As soon as I see a news report that begins "According to a recent study," I begin to vacillate between stifled yawns and clenched fists. That's because nearly all of reported studies have one or more flaws: Their sample size is too small or biased, they may use self-reported data ("most respondents felt they were overworked and underpaid, therefore they are"), they draw simplistic, premature and misleading correlations ("roos-ters crow at dawn, the sun rises, therefore roosters cause the sun to rise"), and they leap to unsupportable, albeit tentative, conclusions. Too often, studies are designed primarily to attract attention.
The last point is key. Nearly every one of the growing volume of half-baked studies--whether in the so-called softer sciences of economics or sociology, or the harder sciences of medicine or chemistry--concludes with the admonition that more study of the topic is needed before real conclusions can be drawn. And, of course, "We need to do more study" really means, "Send us more funding."
The "send money" phenomenon extends to the quality of results. If an organization has done a thorough job, it believes it should be rewarded with a bigger budget; if it has done a mediocre job, it blames the disappointing result on insufficient funding. Either way, the organization trolls for more money.

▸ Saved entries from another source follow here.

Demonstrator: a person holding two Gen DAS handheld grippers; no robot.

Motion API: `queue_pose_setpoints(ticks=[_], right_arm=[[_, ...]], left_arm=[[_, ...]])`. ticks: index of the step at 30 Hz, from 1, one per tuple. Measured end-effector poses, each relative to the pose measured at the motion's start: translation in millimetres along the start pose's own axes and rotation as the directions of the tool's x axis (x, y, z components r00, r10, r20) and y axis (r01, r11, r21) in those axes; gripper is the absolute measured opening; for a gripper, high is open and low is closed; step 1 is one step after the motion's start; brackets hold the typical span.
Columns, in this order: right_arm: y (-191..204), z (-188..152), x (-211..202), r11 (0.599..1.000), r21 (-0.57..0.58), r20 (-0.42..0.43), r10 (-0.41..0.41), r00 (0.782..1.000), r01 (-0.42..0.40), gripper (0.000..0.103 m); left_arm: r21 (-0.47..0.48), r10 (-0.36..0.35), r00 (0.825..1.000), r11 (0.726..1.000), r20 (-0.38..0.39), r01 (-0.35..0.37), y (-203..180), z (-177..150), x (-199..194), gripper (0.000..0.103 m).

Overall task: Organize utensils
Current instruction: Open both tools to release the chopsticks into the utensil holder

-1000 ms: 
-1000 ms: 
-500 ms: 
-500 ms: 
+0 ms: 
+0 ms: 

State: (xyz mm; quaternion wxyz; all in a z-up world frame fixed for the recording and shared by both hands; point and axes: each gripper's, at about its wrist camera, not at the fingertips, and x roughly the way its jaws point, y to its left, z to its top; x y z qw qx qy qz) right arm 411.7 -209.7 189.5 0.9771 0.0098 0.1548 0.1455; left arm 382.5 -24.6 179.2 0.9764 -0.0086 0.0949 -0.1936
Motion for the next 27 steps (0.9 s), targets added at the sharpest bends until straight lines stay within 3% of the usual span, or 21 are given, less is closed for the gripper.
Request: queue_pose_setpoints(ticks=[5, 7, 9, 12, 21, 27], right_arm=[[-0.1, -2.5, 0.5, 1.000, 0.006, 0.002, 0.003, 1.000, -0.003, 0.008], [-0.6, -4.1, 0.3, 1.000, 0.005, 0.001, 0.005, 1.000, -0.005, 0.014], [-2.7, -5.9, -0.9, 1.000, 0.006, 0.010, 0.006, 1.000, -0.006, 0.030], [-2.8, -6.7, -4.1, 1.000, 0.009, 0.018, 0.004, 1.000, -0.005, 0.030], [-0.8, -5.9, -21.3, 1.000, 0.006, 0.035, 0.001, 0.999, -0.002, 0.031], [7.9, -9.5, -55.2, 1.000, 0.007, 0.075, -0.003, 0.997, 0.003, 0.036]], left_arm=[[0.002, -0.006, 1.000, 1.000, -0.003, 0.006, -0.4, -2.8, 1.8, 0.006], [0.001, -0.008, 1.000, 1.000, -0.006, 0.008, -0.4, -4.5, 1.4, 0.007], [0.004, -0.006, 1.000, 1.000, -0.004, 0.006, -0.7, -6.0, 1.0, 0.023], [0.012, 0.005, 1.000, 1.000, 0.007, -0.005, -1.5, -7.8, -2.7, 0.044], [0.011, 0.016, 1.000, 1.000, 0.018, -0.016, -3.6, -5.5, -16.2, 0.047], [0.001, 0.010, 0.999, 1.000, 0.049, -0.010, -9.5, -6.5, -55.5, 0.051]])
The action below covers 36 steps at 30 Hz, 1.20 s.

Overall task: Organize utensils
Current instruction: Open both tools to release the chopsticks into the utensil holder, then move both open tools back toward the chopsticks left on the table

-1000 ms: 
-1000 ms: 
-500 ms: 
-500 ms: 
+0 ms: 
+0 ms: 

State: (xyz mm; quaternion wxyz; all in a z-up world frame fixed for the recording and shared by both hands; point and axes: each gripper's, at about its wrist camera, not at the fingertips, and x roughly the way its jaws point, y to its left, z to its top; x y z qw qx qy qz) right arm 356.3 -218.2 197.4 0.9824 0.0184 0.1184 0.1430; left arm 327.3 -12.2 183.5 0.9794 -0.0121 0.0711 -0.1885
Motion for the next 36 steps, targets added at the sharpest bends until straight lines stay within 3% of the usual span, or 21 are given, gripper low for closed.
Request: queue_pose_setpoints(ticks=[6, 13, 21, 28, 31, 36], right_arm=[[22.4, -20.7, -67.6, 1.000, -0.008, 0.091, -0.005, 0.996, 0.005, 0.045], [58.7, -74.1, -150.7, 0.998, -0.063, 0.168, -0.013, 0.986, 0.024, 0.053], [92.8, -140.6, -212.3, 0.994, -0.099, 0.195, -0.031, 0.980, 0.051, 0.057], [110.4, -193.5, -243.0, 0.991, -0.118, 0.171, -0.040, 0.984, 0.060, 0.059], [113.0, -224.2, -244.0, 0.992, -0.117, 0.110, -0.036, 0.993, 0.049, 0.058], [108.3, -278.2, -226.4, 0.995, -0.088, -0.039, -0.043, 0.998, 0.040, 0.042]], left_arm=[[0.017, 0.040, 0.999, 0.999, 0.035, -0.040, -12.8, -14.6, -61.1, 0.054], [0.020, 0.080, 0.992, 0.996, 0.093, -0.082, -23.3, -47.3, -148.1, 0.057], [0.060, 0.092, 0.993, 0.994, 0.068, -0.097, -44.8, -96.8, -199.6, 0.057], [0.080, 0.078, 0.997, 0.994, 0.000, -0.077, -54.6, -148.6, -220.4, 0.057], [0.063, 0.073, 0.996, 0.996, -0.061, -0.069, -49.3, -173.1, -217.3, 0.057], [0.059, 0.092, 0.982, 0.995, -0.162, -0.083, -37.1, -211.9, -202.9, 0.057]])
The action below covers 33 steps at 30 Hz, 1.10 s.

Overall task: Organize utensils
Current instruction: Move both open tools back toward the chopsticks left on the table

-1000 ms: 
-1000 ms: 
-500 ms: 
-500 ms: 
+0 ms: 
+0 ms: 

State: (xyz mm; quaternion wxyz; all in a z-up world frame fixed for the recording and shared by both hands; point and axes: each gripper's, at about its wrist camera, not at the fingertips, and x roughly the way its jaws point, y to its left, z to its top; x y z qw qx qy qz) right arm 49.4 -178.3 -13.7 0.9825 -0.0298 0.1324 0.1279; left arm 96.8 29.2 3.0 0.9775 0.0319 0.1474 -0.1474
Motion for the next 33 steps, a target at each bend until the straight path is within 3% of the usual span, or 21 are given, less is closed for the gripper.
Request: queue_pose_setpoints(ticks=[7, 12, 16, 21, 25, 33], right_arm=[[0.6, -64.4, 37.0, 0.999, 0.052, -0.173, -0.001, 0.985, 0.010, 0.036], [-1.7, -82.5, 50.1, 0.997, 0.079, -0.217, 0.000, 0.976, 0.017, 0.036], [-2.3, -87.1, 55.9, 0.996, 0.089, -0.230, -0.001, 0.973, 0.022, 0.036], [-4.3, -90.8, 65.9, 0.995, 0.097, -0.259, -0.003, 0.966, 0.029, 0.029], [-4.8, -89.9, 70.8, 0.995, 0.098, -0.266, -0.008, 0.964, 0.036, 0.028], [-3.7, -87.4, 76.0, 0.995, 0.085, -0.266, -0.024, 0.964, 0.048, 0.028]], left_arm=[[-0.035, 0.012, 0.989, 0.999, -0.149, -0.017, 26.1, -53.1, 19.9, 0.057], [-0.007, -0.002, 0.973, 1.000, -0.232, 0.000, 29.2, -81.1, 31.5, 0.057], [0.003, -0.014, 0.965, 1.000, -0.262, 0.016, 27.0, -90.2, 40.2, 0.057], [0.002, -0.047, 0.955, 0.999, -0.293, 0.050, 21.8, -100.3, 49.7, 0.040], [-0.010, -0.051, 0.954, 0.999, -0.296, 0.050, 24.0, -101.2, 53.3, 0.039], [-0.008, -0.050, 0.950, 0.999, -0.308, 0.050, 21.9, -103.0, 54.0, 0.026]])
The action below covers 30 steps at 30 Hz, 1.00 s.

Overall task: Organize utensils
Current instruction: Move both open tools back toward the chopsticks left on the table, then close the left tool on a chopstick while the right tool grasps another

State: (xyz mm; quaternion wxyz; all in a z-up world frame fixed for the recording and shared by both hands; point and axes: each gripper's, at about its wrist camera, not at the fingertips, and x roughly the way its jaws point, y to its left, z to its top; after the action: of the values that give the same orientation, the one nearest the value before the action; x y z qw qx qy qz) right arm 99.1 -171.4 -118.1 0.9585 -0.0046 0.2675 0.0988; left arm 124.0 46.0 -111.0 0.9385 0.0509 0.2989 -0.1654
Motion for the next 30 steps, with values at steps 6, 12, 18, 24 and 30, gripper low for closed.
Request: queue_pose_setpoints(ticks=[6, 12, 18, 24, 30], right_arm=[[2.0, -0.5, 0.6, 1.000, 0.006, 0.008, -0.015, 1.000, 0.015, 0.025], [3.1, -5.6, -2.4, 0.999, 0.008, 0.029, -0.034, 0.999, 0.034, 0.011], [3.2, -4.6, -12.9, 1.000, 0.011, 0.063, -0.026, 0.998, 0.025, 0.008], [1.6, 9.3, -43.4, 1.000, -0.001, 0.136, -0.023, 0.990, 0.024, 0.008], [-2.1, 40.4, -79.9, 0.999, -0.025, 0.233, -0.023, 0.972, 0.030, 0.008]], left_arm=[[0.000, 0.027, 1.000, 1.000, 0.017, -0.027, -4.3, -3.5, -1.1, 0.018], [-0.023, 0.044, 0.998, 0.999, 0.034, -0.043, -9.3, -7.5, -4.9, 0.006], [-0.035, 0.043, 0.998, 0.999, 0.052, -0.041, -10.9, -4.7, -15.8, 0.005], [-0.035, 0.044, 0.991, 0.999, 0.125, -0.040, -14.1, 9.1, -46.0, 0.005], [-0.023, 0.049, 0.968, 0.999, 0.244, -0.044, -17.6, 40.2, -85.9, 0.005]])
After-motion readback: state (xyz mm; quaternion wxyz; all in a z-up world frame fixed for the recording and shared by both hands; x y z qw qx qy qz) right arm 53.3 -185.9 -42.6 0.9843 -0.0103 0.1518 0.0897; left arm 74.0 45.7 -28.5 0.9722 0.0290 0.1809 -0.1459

How did this situation develop? I've done a lot of reading on the history of science and engineering in the 19th and 20th centuries, and I have a theory.
Up until World War II, nearly all R&D was funded directly by individual investigators or their personal benefactors, or by companies and universities using their own money. Government-sponsored projects and grants from foundations didn't play a large role at all.
But that situation changed dramatically with the projects that originated during the Second World War and the Cold War (the Manhattan Project, radar, synthetic rubber, to name a few). Government and foundation grants to companies and universities became a major source of funding, and the entire directed-research and grant-proposal establishment came into being.
If you are seeking such grants, you need publicity and attention--and you need even more publicity and attention to get additional grants and renewals. The process of initiating R&D and obtaining funding becomes a very public contest.
In earlier times, investigators didn't publicize their efforts or results until they were sure of them--and even then, they often kept their developments quiet, for various reasons.
Today, however, preannouncements and preliminary publicizing are critical to getting both initial and follow-up funding for projects.
Keep those driving factors in mind when you see yet another new story that begins, "According to a recent study . . . "
Very often, it's all about attention and the money spigot.